Chief Justice John G. Roberts Jr. wrote that the Topeka, Kan.-based Westboro Baptist Church’s picketing “is certainly hurtful and its contribution to public discourse may be negligible.” But he said government “cannot react to that pain by punishing the speaker.”
“As a nation we have chosen a different course – to protect even hurtful speech on public issues to ensure that we do not stifle public debate,” Roberts said.
Justice Samuel A. Alito Jr. was the lone dissenter.
“Our profound national commitment to free and open debate is not a license for the vicious verbal assault that occurred in this case,” Alito wrote.
Ilya Shapiro at Cato:
Stepping aside from the emotions and bizarre facts, this case implicates all sorts of legal issues aside from the First Amendment. A private cemetery can and should remove unwanted visitors for trespassing — but the Phelpses didn’t enter the cemetery. A town can pass ordinances restricting the time, place, and manner of protests — but the Phelpses stayed within all applicable regulations and followed police instructions. Violent or aggressive protestors can be both prosecuted and sued for assault, harassment, and the like — but the Phelpses’ protests did not involve “getting up in the grill” of people, as their lawyer put it during oral argument.
As the brevity of Chief Justice Roberts’s opinion confirms, there’s very little to this case and the Phelpses’ actions, ugly and objectionable as they are, are as constitutionally protected as a neo-Nazi parade. If people don’t like that, they can change state laws to put certain further restrictions on protests near funerals or other sensitive areas — or federal laws in the case of military cemeteries — but they shouldn’t be able to sue simply for being offended.

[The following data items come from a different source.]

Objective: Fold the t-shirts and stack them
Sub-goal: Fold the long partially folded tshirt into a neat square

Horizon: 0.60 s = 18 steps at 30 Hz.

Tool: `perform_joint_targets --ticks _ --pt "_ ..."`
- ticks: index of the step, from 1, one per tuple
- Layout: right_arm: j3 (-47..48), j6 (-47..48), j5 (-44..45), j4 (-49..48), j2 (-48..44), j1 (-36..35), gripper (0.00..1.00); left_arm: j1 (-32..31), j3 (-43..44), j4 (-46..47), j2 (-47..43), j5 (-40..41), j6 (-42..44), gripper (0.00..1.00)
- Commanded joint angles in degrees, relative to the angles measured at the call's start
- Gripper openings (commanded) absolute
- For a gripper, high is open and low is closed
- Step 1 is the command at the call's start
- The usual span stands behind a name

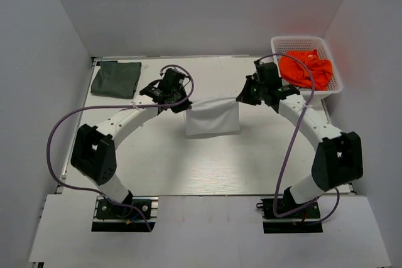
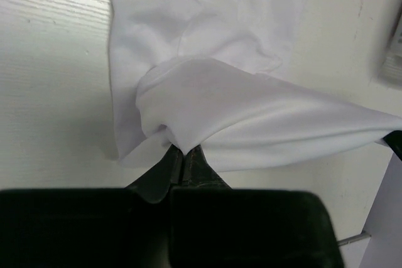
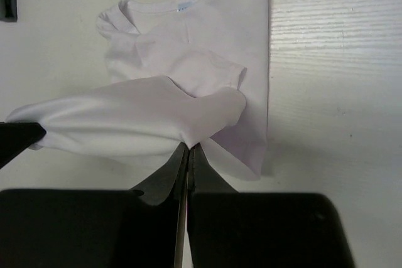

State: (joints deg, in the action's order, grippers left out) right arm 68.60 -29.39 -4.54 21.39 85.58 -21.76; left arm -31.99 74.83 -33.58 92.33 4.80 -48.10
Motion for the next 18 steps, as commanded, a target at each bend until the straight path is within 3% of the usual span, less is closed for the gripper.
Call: perform_joint_targets --ticks 1,7,10,12,13,17,18 --pt "5.13 2.05 0.76 -3.36 3.53 1.54 0.00 2.80 3.04 0.62 2.32 3.82 0.20 0.06" --pt "16.01 3.28 -2.76 -3.11 17.75 3.04 0.00 6.76 9.54 3.52 11.01 3.29 1.95 0.10" --pt "22.17 3.28 -2.41 -2.58 25.20 3.74 0.00 8.34 16.21 3.52 19.00 2.06 2.83 0.10" --pt "26.05 1.88 -1.79 -1.88 29.70 4.96 0.00 9.14 21.22 3.52 24.87 0.83 3.88 0.15" --pt "28.32 1.70 -1.71 -1.96 32.43 5.32 0.00 9.83 22.46 5.00 26.48 0.83 4.50 0.21" --pt "42.27 1.00 1.43 -1.10 43.94 6.73 0.00 11.50 29.29 11.87 32.90 -2.16 9.42 0.97" --pt "46.84 1.00 1.89 2.40 45.36 7.16 0.07 11.51 31.15 11.87 33.95 -2.77 10.38 1.00"
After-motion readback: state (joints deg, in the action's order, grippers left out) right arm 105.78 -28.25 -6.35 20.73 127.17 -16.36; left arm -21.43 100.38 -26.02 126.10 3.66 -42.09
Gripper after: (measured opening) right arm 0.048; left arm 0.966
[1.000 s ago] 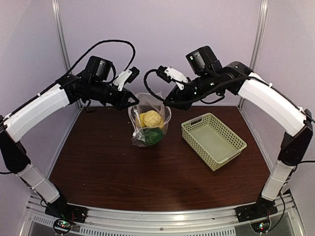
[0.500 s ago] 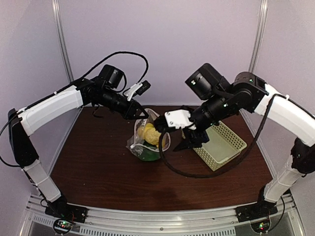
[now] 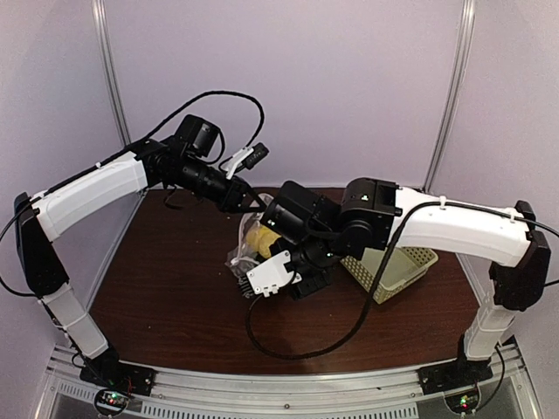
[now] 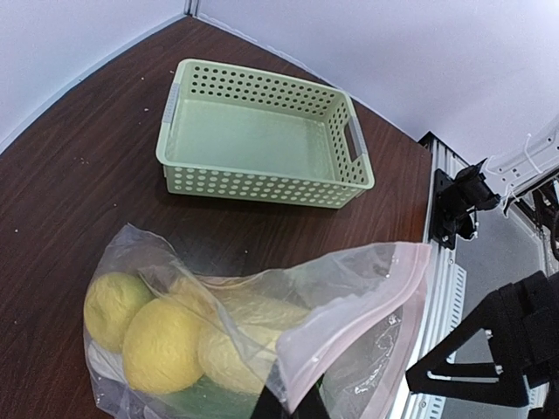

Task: Place the food in the zip-top bag and seal the zipper
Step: Pass from the left arm to the right

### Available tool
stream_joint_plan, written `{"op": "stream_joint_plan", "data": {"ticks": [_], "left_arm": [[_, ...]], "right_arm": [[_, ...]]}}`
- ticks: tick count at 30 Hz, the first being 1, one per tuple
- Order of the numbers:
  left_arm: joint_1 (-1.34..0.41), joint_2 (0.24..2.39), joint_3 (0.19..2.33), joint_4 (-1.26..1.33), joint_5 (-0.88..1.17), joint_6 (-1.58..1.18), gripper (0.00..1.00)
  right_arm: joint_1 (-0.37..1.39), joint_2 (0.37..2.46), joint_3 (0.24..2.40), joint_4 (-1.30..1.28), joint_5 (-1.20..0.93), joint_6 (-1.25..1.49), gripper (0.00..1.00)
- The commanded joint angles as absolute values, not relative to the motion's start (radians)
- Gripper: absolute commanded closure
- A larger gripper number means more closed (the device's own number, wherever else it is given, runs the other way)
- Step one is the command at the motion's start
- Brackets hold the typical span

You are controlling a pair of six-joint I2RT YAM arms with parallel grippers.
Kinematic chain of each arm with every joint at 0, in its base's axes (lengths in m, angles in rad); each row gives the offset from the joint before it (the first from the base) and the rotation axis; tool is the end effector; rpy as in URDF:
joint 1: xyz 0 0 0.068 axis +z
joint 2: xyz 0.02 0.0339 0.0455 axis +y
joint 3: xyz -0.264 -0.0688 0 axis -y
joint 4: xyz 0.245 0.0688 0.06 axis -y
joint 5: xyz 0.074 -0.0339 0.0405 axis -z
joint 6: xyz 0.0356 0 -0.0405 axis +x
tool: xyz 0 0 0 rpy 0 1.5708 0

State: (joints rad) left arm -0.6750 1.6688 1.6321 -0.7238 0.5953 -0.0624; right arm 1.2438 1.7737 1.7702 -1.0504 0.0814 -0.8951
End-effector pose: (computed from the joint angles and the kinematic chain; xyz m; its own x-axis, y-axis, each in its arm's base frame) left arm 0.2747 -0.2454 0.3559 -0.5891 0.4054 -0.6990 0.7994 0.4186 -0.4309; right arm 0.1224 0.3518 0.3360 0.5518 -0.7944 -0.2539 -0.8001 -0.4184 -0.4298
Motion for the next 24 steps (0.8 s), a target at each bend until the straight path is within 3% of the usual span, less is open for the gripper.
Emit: {"op": "stream_joint_plan", "data": {"ticks": [1,5,10,13,16,21,24], "left_arm": [[-0.67,1.637,1.64,-0.666,0.643,-0.062,1.0],[-0.67,1.638,1.64,-0.666,0.646,-0.06,1.0],[-0.67,1.641,1.646,-0.666,0.653,-0.06,1.0],[-0.67,1.638,1.643,-0.667,0.644,-0.06,1.0],[-0.67,1.63,1.641,-0.67,0.619,-0.06,0.99],[-0.67,1.549,1.611,-0.651,0.427,-0.07,0.7],[-0.67,1.424,1.489,-0.555,0.304,-0.104,0.55]], "right_arm": [[1.241,1.781,1.724,-0.997,0.221,-0.894,0.43],[1.241,1.785,1.685,-0.963,0.248,-0.903,0.48],[1.24,1.813,1.681,-0.923,0.286,-0.896,0.86],[1.238,1.819,1.694,-0.904,0.294,-0.904,1.0],[1.237,1.818,1.726,-0.915,0.283,-0.908,1.0],[1.22,1.787,1.825,-0.949,0.225,-0.88,1.0],[1.198,1.766,1.862,-0.953,0.198,-0.857,1.0]]}}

Tom Goldstein at SCOTUSBlog:
The Court clearly felt considerable sympathy for the slain soldier’s family, but concluded that the First Amendment interests at stake were overriding. “The record makes clear that the applicable legal term—‘emotional distress’—fails to capture fully the anguish Westboro’s choice added to Mr. Snyder’s already incalculable grief. But Westboro conducted its picketing peacefully on matters of public concern at a public space adjacent to a public street.” The Court continued: “Westboro believes that America is morally flawed; many Americans might feel the same about Westboro. Westboro’s funeral picketing is certainly hurtful and its contribution to public discourse may be negligible. … Speech is powerful. It can stir people to action, move them to tears of both joy and sorrow, and—as it did here—inflict great pain. On the facts before us, we cannot react to that pain by punishing the speaker. As a Nation we have chosen a different course—to protect even hurtful speech on public issues to ensure that we do not stifle public debate.”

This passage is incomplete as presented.